## PROVIDED RECORDS
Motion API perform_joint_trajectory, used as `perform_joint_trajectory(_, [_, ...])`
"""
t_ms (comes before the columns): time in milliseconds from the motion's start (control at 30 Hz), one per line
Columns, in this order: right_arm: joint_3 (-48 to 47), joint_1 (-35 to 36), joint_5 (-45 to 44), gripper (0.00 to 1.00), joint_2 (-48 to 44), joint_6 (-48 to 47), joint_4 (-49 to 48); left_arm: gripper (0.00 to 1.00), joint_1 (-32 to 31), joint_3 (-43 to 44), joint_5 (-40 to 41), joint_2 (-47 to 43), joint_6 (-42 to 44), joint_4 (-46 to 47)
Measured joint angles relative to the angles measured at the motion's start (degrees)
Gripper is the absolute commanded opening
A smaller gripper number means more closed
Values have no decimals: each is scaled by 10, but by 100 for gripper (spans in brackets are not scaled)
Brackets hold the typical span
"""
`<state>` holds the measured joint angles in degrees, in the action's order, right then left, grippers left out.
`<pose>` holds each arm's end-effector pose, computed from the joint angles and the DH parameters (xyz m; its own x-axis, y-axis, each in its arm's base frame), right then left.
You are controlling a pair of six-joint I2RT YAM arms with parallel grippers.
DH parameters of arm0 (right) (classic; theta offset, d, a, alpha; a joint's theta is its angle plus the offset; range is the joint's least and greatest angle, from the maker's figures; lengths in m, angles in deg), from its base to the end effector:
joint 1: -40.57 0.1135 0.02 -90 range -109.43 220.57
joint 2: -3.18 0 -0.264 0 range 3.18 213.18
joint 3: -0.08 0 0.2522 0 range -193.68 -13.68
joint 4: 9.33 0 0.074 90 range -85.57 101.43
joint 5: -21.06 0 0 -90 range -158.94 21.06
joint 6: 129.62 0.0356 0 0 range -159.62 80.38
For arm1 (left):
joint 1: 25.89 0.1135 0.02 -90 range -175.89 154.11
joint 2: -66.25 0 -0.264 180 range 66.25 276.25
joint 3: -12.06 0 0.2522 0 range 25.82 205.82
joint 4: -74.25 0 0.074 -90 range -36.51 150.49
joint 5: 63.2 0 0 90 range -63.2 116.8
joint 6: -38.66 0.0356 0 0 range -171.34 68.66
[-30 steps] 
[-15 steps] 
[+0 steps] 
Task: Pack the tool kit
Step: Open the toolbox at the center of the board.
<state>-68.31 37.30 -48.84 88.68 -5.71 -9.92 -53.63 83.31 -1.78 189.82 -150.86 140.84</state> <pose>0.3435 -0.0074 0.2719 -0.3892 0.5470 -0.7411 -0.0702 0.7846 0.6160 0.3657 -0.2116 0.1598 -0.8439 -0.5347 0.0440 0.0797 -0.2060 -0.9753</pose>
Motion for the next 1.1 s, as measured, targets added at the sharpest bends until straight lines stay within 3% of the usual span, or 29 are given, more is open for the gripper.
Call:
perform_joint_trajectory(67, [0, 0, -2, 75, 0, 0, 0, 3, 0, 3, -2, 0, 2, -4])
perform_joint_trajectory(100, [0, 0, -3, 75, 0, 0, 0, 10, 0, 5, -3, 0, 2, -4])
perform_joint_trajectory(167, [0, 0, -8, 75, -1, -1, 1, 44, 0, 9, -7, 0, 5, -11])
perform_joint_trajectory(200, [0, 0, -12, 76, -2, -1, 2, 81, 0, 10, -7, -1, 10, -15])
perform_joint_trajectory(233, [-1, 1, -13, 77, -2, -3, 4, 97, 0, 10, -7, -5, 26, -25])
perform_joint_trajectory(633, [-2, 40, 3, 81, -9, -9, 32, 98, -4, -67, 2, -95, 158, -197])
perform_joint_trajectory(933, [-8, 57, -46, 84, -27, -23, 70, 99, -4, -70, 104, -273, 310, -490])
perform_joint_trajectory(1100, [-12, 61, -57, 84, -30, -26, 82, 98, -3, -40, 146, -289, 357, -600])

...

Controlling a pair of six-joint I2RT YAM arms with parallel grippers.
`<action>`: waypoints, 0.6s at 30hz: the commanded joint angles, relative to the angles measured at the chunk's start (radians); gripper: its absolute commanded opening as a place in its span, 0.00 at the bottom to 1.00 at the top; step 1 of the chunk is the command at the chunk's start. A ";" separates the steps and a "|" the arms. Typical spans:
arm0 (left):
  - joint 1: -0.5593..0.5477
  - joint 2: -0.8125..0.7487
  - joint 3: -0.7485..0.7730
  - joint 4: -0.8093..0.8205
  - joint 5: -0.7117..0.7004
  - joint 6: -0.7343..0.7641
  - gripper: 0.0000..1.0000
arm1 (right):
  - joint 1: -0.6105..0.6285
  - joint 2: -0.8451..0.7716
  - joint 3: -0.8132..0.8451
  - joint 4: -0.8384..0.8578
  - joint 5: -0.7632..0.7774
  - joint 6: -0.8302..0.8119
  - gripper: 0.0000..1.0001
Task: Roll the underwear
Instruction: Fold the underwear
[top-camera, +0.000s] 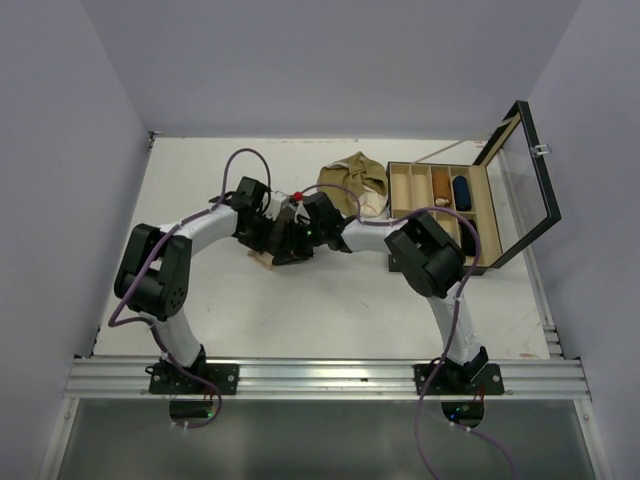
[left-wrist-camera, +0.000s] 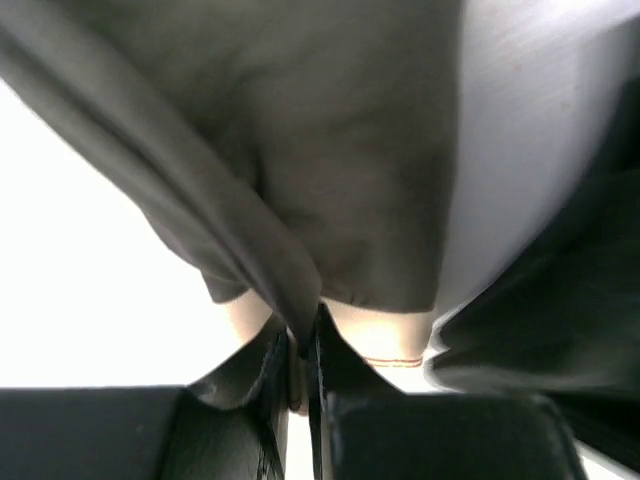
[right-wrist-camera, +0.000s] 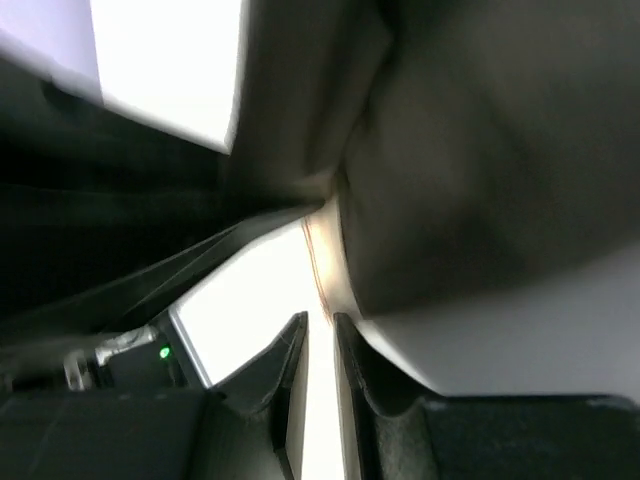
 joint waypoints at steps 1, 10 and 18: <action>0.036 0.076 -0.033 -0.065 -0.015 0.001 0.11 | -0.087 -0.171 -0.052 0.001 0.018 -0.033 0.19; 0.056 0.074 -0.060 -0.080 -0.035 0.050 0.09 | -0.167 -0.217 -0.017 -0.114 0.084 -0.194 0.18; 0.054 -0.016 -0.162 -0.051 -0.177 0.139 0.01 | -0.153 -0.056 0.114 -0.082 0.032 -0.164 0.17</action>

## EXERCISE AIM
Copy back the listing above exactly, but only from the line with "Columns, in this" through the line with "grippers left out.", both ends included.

## TASK ANSWER
Columns, in this order: right_arm: joint_3 (-48 to 47), joint_1 (-35 to 36), joint_5 (-45 to 44), gripper (0.00 to 1.00), joint_2 (-48 to 44), joint_6 (-48 to 47), joint_4 (-49 to 48); left_arm: gripper (0.00 to 1.00), joint_1 (-32 to 31), joint_3 (-43 to 44), joint_5 (-40 to 41), joint_2 (-47 to 43), joint_6 (-42 to 44), joint_4 (-46 to 47)
Measured joint angles relative to the angles measured at the motion's start (degrees)
Gripper is the absolute commanded opening
A smaller gripper number means more closed
Values have no decimals: each is scaled by 10, but by 100 for gripper (spans in brackets are not scaled)
Brackets hold the typical span
"""
`<state>` holds the measured joint angles in degrees, in the action's order, right then left, grippers left out.

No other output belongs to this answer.